What’s the environmentally safest way to dispose of your Christmas tree? It’s hard to say. Grown, managed, transported, and recycled efficiently, a real Christmas tree’s environmental impact should be near neutral. Unfortunately, not all Christmas tree plantations are equal in their environmental impact.

The most eco-friendly way is to leave the tree in the ground, where it belongs, so you never have to dispose of it. But then you don't have a Christmas tree in your house to bring festive cheer. One thing you can do is be environmentally smart when it comes to the tree's disposal. After this festive season, why not try one of these eco-friendly methods.

1. CHIP IT.

If you’re lucky enough to have access to a big wood-chipper, you may be able to chip the entire tree. Wood-chip is great as a decorative landscaping material. But if you really want to do great things for the environment (and if you have access to a lot of Christmas trees), you could make a bioreactor to denitrify water.
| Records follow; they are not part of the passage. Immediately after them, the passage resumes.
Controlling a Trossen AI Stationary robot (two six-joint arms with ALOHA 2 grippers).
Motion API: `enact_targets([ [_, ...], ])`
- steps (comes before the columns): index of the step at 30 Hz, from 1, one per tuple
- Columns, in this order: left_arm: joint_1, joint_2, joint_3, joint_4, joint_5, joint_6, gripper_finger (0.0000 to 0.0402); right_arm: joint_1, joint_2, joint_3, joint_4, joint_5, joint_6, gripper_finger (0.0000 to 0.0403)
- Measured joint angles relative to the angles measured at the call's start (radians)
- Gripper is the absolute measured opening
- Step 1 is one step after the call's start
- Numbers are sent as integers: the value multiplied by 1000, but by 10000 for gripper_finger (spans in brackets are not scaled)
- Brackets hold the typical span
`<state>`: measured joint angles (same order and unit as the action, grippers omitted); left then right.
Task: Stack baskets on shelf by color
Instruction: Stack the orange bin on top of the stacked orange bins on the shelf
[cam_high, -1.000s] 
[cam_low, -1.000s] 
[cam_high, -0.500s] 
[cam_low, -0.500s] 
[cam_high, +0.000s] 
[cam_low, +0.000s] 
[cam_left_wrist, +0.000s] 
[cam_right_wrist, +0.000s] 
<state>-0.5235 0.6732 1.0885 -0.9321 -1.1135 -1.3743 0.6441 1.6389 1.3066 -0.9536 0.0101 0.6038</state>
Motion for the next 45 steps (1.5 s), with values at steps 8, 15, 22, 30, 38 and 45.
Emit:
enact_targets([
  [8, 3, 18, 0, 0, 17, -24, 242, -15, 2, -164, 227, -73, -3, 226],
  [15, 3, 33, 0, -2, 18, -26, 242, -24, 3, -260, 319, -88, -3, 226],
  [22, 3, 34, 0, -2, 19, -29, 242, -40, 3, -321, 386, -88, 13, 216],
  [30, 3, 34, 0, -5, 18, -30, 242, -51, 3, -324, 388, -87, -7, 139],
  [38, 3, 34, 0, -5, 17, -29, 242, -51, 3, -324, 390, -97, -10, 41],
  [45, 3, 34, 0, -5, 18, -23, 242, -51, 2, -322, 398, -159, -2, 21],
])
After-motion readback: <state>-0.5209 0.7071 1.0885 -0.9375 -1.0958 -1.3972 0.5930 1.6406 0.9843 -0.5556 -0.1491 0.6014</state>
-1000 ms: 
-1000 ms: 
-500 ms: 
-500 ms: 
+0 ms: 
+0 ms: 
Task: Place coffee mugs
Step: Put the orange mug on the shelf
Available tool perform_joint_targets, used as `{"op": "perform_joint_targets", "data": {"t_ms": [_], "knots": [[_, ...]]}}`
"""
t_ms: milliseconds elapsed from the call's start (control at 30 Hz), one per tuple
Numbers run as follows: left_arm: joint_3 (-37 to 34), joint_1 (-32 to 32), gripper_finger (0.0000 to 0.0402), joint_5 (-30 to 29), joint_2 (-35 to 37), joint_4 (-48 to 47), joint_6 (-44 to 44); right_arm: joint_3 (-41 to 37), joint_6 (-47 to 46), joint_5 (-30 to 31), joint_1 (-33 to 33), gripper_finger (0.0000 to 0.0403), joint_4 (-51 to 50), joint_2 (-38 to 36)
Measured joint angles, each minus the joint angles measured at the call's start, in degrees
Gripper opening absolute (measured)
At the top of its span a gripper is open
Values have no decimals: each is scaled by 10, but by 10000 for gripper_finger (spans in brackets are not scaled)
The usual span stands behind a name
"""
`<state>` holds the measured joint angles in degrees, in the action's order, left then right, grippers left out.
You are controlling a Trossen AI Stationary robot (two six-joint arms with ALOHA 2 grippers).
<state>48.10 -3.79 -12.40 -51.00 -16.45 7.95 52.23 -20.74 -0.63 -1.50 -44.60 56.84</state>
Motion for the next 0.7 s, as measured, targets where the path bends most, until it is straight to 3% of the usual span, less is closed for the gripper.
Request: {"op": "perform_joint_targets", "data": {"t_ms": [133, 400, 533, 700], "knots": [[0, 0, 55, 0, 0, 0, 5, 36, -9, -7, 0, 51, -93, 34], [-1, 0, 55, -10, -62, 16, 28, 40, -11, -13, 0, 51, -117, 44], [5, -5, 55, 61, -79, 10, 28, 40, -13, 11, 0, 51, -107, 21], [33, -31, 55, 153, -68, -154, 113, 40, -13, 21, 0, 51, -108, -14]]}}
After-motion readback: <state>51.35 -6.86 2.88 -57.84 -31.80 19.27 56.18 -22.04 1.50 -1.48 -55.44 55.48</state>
Nitrates are put on farms across the world to help increase crop output, but a considerable amount is washed away into lakes and rivers where it’s disastrous for fish and potentially toxic for people. A wood chip bioreactor encourages the growth of bacteria that break down the nitrates in the drainage water, reducing the amount that gets into the water supply. It's not a simple project, however. To make one, you have to dig a big trench, get the water to flow through said trench, and fill it with wood chips. More info can be found here [PDF].

2. CRAFT IT.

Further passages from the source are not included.